Only the lines from the one containing "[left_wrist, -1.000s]" through the last line of the data are to be written out, exactly and in full.

=== Begin Enclosure ===

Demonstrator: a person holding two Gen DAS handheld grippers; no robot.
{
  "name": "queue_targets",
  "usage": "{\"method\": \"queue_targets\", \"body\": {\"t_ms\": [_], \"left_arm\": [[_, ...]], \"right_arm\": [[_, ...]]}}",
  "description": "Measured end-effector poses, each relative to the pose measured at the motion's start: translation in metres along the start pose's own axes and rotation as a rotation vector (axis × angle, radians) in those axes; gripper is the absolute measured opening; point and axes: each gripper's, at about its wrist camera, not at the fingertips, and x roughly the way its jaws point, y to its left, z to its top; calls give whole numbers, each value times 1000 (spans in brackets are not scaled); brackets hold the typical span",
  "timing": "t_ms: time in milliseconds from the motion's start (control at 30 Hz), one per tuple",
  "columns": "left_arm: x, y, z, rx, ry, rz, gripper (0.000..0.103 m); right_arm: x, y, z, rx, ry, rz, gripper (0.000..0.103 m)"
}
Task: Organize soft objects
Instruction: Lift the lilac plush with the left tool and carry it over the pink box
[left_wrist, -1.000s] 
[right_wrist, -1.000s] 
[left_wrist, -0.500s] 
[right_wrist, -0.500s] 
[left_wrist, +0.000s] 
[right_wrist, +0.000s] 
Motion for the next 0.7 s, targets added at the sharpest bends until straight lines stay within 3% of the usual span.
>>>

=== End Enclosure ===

● TASK RESULT
[left_wrist, -1.000s] 
[right_wrist, -1.000s] 
[left_wrist, -0.500s] 
[right_wrist, -0.500s] 
[left_wrist, +0.000s] 
[right_wrist, +0.000s] 
Motion for the next 0.7 s, targets added at the sharpest bends until straight lines stay within 3% of the usual span.
>>>

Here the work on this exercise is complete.